I have a Tesla C2070 in a HPC system.
I am trying to get cudamalloc(&longpointer, size) to run, but am getting the runtime error report below -
---------- ERROR REPORT ----------------
user@computer:/sata2/NVIDIA_GPU_Computing_SDK/C/src/MagicSquares$ …/…/bin/linux/release/magic
[magic] starting…
Using CUDA device [0]: Tesla C2070
Device 0: “Tesla C2070” with Compute 2.0 capability
magic: malloc.c:3096: sYSMALLOc: Assertion `(old_top == (((mbinptr) (((char *) &((av)->bins[((1) - 1) * 2])) - __builtin_offsetof (struct malloc_chunk, fd)))) && old_size == 0) || ((unsigned long) (old_size) >= (unsigned long)((((__builtin_offsetof (struct malloc_chunk, fd_nextsize))+((2 * (sizeof(size_t))) - 1)) & ~((2 * (sizeof(size_t))) - 1))) && ((old_top)->size & 0x1) && ((unsigned long)old_end & pagemask) == 0)’ failed.
Aborted
I carefully followed Chapter 3 Programming Interface page 20 of the Programming Guide 00 Nvidia CUDA C Programming Guide v4.0 and added some support code around it so that the module would compile.
Why is cudaMalloc() failing?
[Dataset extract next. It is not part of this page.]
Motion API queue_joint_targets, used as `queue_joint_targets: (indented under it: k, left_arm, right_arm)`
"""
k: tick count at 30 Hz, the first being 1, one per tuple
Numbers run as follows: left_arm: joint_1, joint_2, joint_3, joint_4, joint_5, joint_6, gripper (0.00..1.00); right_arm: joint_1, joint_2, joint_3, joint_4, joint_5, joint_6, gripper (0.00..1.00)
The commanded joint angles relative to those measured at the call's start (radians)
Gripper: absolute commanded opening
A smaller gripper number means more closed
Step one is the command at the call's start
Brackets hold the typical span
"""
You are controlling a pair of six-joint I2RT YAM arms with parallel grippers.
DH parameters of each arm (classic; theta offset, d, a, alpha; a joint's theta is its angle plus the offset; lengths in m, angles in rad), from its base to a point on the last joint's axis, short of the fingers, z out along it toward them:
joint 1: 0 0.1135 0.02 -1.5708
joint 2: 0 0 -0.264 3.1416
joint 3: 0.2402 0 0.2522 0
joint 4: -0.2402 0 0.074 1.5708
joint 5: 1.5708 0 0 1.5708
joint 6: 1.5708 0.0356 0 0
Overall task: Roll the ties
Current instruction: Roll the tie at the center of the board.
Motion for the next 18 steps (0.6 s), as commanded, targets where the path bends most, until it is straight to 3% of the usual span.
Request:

I even followed the other code examples of wrapping it inside a cutilSafeCall() and used a (void**) to change the pointer type given to the cudaMalloc function, but still got the same failure as above.
Program_Listing:
---------------------- test.cu -----------------------------------
include <stdio.h>
include <shrUtils.h>
include <shrQATest.h>
include <cutil_inline.h>
global void myfunction()
{
}
int main(int argc, char **argv)
{
int devID;
cudaDeviceProp props;
shrQAStart(argc, argv);
// Check which GPU is used
cutilChooseCudaDevice(argc, argv);
// Get GPU information
cutilSafeCall(cudaGetDevice(&devID));
cutilSafeCall(cudaGetDeviceProperties(&props, devID));
printf(“Device %d: "%s" with Compute %d.%d capability\n”, devID, props.name, props.major, props.minor);
size_t size = 1000;
// Allocate Host Memory
long* host_mem = (long*) malloc(size);
// Zeroize the Answers
int i;
for(i=0;i<size;i++) { host_mem[i] = 0; }
// Allocate Device Memory
int* dev_mem = 0;
cudaMalloc(&dev_mem, size);
// Copy (zeroized) answers from host memory to device memory
cudaMemcpy(dev_mem, host_mem, size, cudaMemcpyHostToDevice);
// Invoke kernel
myfunction<<<1,1>>>();
cutilDeviceSynchronize();
// Copy result from device memory to host memory
cudaMemcpy(host_mem, dev_mem, size, cudaMemcpyDeviceToHost);
// Check Results;
// … (to be filled in)
// Free device memory
cudaFree(dev_mem);
// Free host memory
free(host_mem);
cutilDeviceReset();
shrQAFinishExit(argc, (const char **)argv, QA_PASSED);
}
---------------- setup lines in Makefile ---------------------
Add source files here
EXECUTABLE := magic
Cuda source files (compiled with cudacc)
CUFILES := test.cu
CUDEPS :=
C/C++ source files (compiled with gcc / c++)
CCFILES :=
add command line parameters so we can target multiple architectures
GENCODE_ARCH := -gencode=arch=compute_20,code="sm_20,compute_20"